*EXERCISE AIM*
Exactly as written, return the entries below, minus any pictures.

RECORDS FOR PROCESSING: Begin

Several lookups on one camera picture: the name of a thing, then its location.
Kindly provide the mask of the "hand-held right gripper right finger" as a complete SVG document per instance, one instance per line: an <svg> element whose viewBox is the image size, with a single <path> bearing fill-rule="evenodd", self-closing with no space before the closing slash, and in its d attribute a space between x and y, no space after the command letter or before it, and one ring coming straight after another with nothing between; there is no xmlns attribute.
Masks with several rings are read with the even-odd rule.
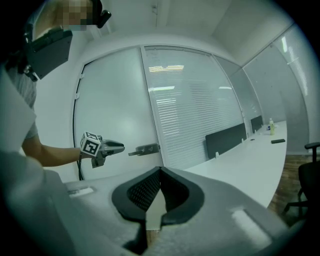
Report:
<svg viewBox="0 0 320 256"><path fill-rule="evenodd" d="M159 173L160 190L166 209L166 213L161 217L161 224L180 225L188 222L204 204L203 190L166 167L161 167Z"/></svg>

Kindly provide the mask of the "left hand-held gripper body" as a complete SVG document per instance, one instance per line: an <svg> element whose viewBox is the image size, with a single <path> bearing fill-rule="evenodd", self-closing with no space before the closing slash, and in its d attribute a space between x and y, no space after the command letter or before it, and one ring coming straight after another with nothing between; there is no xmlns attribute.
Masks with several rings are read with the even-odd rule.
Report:
<svg viewBox="0 0 320 256"><path fill-rule="evenodd" d="M88 155L91 158L92 168L102 167L105 164L108 153L108 141L101 135L85 131L80 140L79 163L81 164L83 156Z"/></svg>

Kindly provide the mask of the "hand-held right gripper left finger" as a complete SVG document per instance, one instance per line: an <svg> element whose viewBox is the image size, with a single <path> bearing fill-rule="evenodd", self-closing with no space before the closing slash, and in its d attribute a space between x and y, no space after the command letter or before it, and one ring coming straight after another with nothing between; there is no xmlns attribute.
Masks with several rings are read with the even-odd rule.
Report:
<svg viewBox="0 0 320 256"><path fill-rule="evenodd" d="M145 223L146 213L160 190L159 166L120 184L111 200L120 215L132 222Z"/></svg>

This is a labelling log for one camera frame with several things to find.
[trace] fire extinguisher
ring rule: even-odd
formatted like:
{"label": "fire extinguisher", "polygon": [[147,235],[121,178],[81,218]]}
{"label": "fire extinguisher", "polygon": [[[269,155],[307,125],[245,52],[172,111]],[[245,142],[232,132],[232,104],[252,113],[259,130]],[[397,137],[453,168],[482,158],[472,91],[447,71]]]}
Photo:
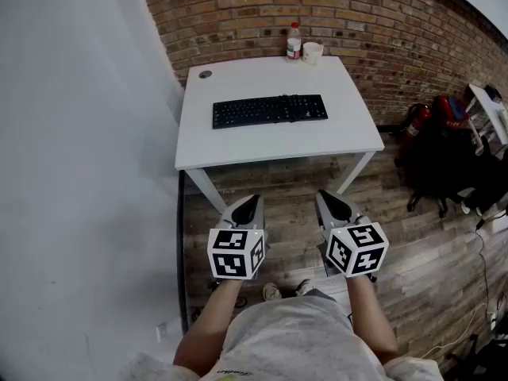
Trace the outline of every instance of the fire extinguisher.
{"label": "fire extinguisher", "polygon": [[398,158],[395,159],[397,167],[400,167],[409,155],[414,145],[414,138],[425,128],[425,124],[431,117],[432,112],[427,105],[416,103],[410,107],[407,119],[403,124],[405,128],[401,138]]}

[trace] shoe
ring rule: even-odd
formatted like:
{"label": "shoe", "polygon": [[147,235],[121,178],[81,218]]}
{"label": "shoe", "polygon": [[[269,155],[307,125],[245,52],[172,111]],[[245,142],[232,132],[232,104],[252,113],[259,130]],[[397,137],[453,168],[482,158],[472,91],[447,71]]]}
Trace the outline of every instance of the shoe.
{"label": "shoe", "polygon": [[313,290],[315,286],[312,284],[310,279],[304,279],[300,285],[298,285],[298,288],[296,288],[296,295],[297,296],[303,296],[307,292]]}
{"label": "shoe", "polygon": [[265,283],[263,287],[263,299],[265,301],[275,301],[276,299],[282,299],[279,288],[274,283]]}
{"label": "shoe", "polygon": [[460,207],[462,207],[464,214],[469,214],[469,212],[471,212],[471,209],[469,209],[464,202],[460,203]]}

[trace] black keyboard
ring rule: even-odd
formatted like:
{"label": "black keyboard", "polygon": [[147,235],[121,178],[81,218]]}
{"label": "black keyboard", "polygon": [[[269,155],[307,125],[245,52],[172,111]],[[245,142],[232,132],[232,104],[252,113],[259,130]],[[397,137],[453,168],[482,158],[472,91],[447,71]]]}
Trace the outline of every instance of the black keyboard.
{"label": "black keyboard", "polygon": [[328,118],[319,94],[293,94],[214,103],[214,129]]}

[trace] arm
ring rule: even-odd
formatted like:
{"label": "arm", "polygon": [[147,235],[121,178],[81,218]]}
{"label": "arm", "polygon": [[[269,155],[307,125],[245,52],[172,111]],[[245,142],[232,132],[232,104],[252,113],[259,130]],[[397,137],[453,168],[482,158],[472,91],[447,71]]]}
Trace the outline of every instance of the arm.
{"label": "arm", "polygon": [[347,278],[352,310],[352,329],[374,352],[381,364],[398,356],[397,338],[379,306],[366,275]]}
{"label": "arm", "polygon": [[225,334],[242,281],[223,281],[206,303],[176,349],[174,365],[188,368],[200,377],[211,370],[221,355]]}

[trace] plastic water bottle
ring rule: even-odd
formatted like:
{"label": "plastic water bottle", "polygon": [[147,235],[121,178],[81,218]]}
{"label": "plastic water bottle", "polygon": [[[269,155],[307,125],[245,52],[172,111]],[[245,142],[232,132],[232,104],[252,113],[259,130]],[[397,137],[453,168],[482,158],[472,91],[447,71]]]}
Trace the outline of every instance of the plastic water bottle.
{"label": "plastic water bottle", "polygon": [[300,57],[300,50],[302,49],[302,36],[298,29],[298,22],[291,23],[291,29],[287,34],[287,60],[296,62]]}

RECORDS FOR PROCESSING: End

*EXERCISE SOLUTION*
Several lookups on one camera picture: the name of a thing, then its location.
Kindly provide the mask of the "hand-held right gripper right finger" as a complete SVG document per instance, one instance per line: an <svg> element whose viewBox is the image size, with a single <path> bearing fill-rule="evenodd", self-closing with no space before the closing slash, and in its d attribute a space between x and y, no space after the command letter or before it, and one ring coming straight after another with nothing between; there is no xmlns attribute.
Masks with several rings are read with the even-odd rule.
Report:
<svg viewBox="0 0 320 256"><path fill-rule="evenodd" d="M159 173L160 190L166 209L166 213L161 217L161 224L180 225L188 222L204 204L203 190L166 167L161 167Z"/></svg>

Kindly provide the mask of the "left hand-held gripper body" as a complete SVG document per instance, one instance per line: an <svg> element whose viewBox is the image size, with a single <path> bearing fill-rule="evenodd", self-closing with no space before the closing slash, and in its d attribute a space between x and y, no space after the command letter or before it, and one ring coming straight after another with nothing between; there is no xmlns attribute.
Masks with several rings are read with the even-odd rule.
Report:
<svg viewBox="0 0 320 256"><path fill-rule="evenodd" d="M88 155L91 158L92 168L102 167L105 164L108 153L108 141L101 135L85 131L80 140L79 163L81 164L83 156Z"/></svg>

Kindly provide the mask of the "hand-held right gripper left finger" as a complete SVG document per instance, one instance per line: an <svg> element whose viewBox is the image size, with a single <path> bearing fill-rule="evenodd", self-closing with no space before the closing slash, and in its d attribute a space between x and y, no space after the command letter or before it, and one ring coming straight after another with nothing between; there is no xmlns attribute.
Masks with several rings are read with the even-odd rule.
Report:
<svg viewBox="0 0 320 256"><path fill-rule="evenodd" d="M145 223L146 213L160 190L159 166L120 184L111 200L120 215L132 222Z"/></svg>

This is a labelling log for one camera frame with several things to find.
[trace] fire extinguisher
ring rule: even-odd
formatted like:
{"label": "fire extinguisher", "polygon": [[147,235],[121,178],[81,218]]}
{"label": "fire extinguisher", "polygon": [[[269,155],[307,125],[245,52],[172,111]],[[245,142],[232,132],[232,104],[252,113],[259,130]],[[397,137],[453,168],[482,158],[472,91],[447,71]]]}
Photo:
Trace the outline of every instance of the fire extinguisher.
{"label": "fire extinguisher", "polygon": [[398,158],[395,159],[397,167],[400,167],[409,155],[414,145],[414,138],[425,128],[425,124],[431,117],[432,112],[427,105],[416,103],[410,107],[407,119],[403,124],[405,128],[401,138]]}

[trace] shoe
ring rule: even-odd
formatted like:
{"label": "shoe", "polygon": [[147,235],[121,178],[81,218]]}
{"label": "shoe", "polygon": [[[269,155],[307,125],[245,52],[172,111]],[[245,142],[232,132],[232,104],[252,113],[259,130]],[[397,137],[453,168],[482,158],[472,91],[447,71]]]}
Trace the outline of every instance of the shoe.
{"label": "shoe", "polygon": [[313,290],[315,286],[312,284],[310,279],[304,279],[300,285],[298,285],[298,288],[296,288],[296,295],[297,296],[303,296],[307,292]]}
{"label": "shoe", "polygon": [[265,283],[263,287],[263,299],[265,301],[275,301],[276,299],[282,299],[279,288],[274,283]]}
{"label": "shoe", "polygon": [[460,207],[462,207],[464,214],[469,214],[469,212],[471,212],[471,209],[469,209],[464,202],[460,203]]}

[trace] black keyboard
ring rule: even-odd
formatted like:
{"label": "black keyboard", "polygon": [[147,235],[121,178],[81,218]]}
{"label": "black keyboard", "polygon": [[[269,155],[307,125],[245,52],[172,111]],[[245,142],[232,132],[232,104],[252,113],[259,130]],[[397,137],[453,168],[482,158],[472,91],[447,71]]]}
Trace the outline of every instance of the black keyboard.
{"label": "black keyboard", "polygon": [[328,118],[319,94],[293,94],[214,103],[214,129]]}

[trace] arm
ring rule: even-odd
formatted like:
{"label": "arm", "polygon": [[147,235],[121,178],[81,218]]}
{"label": "arm", "polygon": [[[269,155],[307,125],[245,52],[172,111]],[[245,142],[232,132],[232,104],[252,113],[259,130]],[[397,137],[453,168],[482,158],[472,91],[447,71]]]}
Trace the outline of every instance of the arm.
{"label": "arm", "polygon": [[347,278],[352,310],[352,329],[374,352],[381,364],[398,356],[397,338],[379,306],[366,275]]}
{"label": "arm", "polygon": [[225,334],[242,281],[223,281],[206,303],[176,349],[174,365],[188,368],[200,377],[211,370],[221,355]]}

[trace] plastic water bottle
ring rule: even-odd
formatted like:
{"label": "plastic water bottle", "polygon": [[147,235],[121,178],[81,218]]}
{"label": "plastic water bottle", "polygon": [[[269,155],[307,125],[245,52],[172,111]],[[245,142],[232,132],[232,104],[252,113],[259,130]],[[397,137],[453,168],[482,158],[472,91],[447,71]]]}
Trace the outline of every instance of the plastic water bottle.
{"label": "plastic water bottle", "polygon": [[300,57],[300,50],[302,49],[302,36],[298,29],[298,22],[291,23],[291,29],[287,34],[287,60],[296,62]]}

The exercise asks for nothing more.